Teesta told ACP Chudasama that she would cooperate in the investigation, as she has always done but all questioning must happen after she is presented in front of a magistrate. That is the correct procedure, she asserted. She also requested the ACP to meet her lawyers when they visit her. That he should tell them the exact courtroom and they must be allowed at the magistrate’s office. I was present in this meeting.
I managed to sit with her till they took her for a COVID-19 test and medical to SV Hospital, Ahmedabad. Teesta managed to show her bruise to the press for the first time there.
She was brought back to the crime branch.
At around 2 pm, she was brought to the metropolitan court, Ahmedabad.
Sreekumar was brought in around the same time. It was a closed-door hearing. No press was allowed. She was constantly surrounded by large teams of the crime branch and Gujarat police. Teesta was calm. At every juncture, she reminded the police, the crime branch officials and the prosecution officials that this is a political case.
She asserted every time she was pushed or pulled or touched that she is not a criminal.
In the evening, the magistrate asked her if she wanted another round of medical tests. She said she did indeed want one. I accompanied her with the magistrate’s permission. She was taken to a civil hospital. A lady doctor examined her. She asked the orthopedic doctor to examine her. X-rays were done. We were told there was no fracture. Teesta thanked every doctor. She was given two strips of painkillers for her hand. She accepted them with thanks. The lady doctor measured her bruise/injury with her fingers and mentioned the same in her medical report. We were neither shown what was written nor were given a copy. They took Teesta’s thumbprint for her identification.

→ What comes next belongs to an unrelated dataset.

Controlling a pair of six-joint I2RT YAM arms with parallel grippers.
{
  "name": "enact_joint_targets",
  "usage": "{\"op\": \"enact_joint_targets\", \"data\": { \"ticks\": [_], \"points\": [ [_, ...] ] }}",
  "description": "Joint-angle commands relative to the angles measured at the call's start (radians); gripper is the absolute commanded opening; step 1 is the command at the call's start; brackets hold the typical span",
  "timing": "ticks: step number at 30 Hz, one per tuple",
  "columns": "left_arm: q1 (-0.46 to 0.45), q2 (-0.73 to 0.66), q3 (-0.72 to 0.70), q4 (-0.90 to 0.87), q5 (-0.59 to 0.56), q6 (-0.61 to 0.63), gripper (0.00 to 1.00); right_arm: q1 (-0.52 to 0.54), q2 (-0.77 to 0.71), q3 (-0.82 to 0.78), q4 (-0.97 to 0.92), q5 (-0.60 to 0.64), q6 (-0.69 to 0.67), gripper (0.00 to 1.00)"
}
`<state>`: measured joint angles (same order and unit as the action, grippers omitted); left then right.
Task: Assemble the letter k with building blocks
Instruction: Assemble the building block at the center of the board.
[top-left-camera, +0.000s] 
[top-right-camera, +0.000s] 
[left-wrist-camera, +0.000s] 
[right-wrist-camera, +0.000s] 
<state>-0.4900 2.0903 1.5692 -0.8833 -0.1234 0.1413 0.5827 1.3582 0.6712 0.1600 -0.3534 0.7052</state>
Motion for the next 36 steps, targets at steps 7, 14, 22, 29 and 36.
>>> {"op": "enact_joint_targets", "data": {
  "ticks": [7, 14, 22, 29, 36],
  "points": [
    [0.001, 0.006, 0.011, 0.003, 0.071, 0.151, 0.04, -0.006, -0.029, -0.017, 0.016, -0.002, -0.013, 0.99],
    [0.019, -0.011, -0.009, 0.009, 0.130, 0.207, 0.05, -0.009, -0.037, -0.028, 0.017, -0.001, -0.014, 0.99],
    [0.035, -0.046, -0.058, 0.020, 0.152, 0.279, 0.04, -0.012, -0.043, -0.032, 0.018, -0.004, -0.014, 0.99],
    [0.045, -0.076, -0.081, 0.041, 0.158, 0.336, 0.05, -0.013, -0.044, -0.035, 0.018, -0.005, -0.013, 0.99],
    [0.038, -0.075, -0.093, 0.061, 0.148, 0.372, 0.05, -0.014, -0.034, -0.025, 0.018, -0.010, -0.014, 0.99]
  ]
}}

Before the order came in and while we were still in the hospital, I received these two links from a friend.
Just In | #Gujarat Police has set up a SIT headed by #Gujarat ATS DIG Deepan Bhadran to probe the case against activist #TeestaSetalvad and former cops RB Sreekumar and Sanjiv Bhatt, reports @LangaMahesh
— The Hindu (@the_hindu) June 26, 2022
The second link was a Zee News report.
This is before the magistrate gave the order. The order first said five days of remand and then six days.
Teesta then was taken back to Crime Branch. I don’t know whether she has a bed to sleep. The rooms where we had sat (two rooms) had a table, some chairs and a bench. Sreekumar had told us he had slept in a similar room.

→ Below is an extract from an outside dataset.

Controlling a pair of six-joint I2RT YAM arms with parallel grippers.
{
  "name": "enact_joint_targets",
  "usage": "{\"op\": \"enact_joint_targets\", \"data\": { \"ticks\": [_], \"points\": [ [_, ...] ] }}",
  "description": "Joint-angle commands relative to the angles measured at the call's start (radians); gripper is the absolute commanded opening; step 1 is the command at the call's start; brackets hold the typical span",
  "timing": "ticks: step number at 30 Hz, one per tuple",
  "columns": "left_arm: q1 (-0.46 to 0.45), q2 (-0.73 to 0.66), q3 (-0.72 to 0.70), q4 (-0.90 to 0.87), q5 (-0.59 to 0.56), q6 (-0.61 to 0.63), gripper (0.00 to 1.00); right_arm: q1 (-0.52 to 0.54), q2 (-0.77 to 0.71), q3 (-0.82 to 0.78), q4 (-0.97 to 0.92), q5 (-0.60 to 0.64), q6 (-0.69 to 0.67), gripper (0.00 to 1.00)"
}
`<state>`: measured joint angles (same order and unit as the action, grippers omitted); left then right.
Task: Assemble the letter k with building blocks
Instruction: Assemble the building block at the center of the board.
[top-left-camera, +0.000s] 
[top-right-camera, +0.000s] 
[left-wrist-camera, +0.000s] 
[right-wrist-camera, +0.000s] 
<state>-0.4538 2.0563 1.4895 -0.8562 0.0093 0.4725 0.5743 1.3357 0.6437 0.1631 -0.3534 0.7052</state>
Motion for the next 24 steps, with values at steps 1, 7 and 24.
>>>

The order also said she could meet a family member and a lawyer every day.
I came back to Mumbai on the morning of June 27. I texted Javed Anand [Setalvad’s husband], at 7:45 pm to ask how Teesta was doing. This was our exchange.
Me: Hi Javed, How are you? How is Teesta?
Javed: Me ok. Have not been able to see Teesta so far. Still chasing lawyers.
Rukmini: Any new development?
Javed: Chudasama no longer IO. A special SIT appointed to investigate.
I am worried for my friend, Teesta Setalvad, a foot soldier of the Indian constitution.
What should we do? I want to know what will the opposition do? Is protecting and standing up for civil rights activists not the job of political parties? Has the Congress lost its spine completely? Only Left parties, lawyers and civil rights activists have come out in the open to support her.
Rukmini Sen is a journalist and filmmaker.